Patients with lupus erythematosus or mixed connective tissue disorders have a higher risk of aseptic meningitis when taking Nabumeton 750 mg.
It should be noted, if the patient has any serious skin reactions such as exfoliative dermatitis, toxic epidermal necrolysis, Stevens-Johnson syndrome, eosinophilia, systemic symptoms are life-threatening. life should immediately stop taking Nabumeton 750 mg.
Women of childbearing age, intending to become pregnant or trying to conceive should not take Nabumeton 750 mg.
If Nabumeton 750 mg is used concurrently with diuretics, ACE inhibitors, angiotensin receptor antagonists, the effect of Nabumeton may be reduced. Especially in the elderly can reduce kidney function, dehydration. Rehydration therapy is required and patients taking these medications should be regularly monitored.
Concomitant administration of Nabumeton 750 mg with potassium-sparing diuretics increases the concentration of potassium in the blood; with cardiac glycosides can worsen heart failure, reduce GFR and increase plasma glycosides, with lithium reduce lithium elimination; with Methotrexate reduces the elimination of methotrexate; with ciclosporin increases the risk of nephrotoxicity.
Concomitant administration of Nabumeton 750 mg with mifepristone may reduce the effect of mifepristone. Therefore, within 8-12 days after taking mifepristone, do not take Nabumeton.

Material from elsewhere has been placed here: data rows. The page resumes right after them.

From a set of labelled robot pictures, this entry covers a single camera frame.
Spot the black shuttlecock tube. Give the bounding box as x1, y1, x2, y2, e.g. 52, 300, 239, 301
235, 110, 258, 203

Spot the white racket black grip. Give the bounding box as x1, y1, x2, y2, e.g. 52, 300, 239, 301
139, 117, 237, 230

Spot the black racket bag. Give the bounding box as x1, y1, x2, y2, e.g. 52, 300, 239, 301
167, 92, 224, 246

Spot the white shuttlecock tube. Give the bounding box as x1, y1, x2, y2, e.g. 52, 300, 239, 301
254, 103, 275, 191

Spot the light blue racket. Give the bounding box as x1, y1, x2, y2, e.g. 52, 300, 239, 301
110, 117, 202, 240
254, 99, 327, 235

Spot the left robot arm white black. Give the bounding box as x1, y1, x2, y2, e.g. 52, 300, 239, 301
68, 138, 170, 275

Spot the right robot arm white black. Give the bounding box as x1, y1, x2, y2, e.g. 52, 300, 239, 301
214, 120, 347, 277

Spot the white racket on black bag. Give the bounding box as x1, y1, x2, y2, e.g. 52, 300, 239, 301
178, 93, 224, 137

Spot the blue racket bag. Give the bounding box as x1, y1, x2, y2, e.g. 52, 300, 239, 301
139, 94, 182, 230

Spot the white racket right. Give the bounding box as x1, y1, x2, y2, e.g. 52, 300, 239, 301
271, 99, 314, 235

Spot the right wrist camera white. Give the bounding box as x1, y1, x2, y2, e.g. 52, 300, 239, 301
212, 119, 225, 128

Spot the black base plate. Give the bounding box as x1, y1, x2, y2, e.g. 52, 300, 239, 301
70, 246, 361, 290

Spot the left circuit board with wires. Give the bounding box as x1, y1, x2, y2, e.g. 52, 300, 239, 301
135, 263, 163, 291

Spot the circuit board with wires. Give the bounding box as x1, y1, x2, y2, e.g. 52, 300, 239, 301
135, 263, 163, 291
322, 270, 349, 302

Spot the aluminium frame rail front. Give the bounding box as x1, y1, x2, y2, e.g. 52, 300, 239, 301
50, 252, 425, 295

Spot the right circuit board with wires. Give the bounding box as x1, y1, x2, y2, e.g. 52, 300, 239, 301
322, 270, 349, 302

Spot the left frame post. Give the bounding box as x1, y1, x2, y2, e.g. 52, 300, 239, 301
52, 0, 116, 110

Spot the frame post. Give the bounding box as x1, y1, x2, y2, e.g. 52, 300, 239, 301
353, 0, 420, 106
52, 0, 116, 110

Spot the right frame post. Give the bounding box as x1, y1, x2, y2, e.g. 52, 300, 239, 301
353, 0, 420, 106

Concomitant use of Nabumeton 750 mg with corticosteroids increases the risk of gastrointestinal ulceration or bleeding; with anticoagulants may increase the anticoagulant effect; with Probenecid reduces the metabolism and elimination of Nabumetone; with quinolone antibiotics may increase the risk of convulsions. Co-administration of Nabumeton 750 mg with alcohol, bisphosphonates, oxpentifylline, sulfinpyrazone, antiplatelet agents and selective serotonin reuptake inhibitors may increase the risk of adverse events and ulceration - gastrointestinal bleeding. With Tacrolimus may increase the risk of causing kidney toxicity; with zidovudine may increase the risk of blood poisoning.
Caution should be taken when administering Nabumeton 750 mg concurrently with other protein-binding drugs, as manifestations of overdose may occur. Patients should be monitored while taking these drugs.
Side effects to watch out for when taking Nabumeton 750 mg are gastrointestinal manifestations and hypersensitivity reactions. Especially the risk of ulceration, perforation or gastrointestinal bleeding can occur when the patient overdose or has a history of or is taking some other drugs.
Hopefully, the above sharing helps you better understand how to use Nabumeton 750 mg as well as the notes to avoid to achieve better results.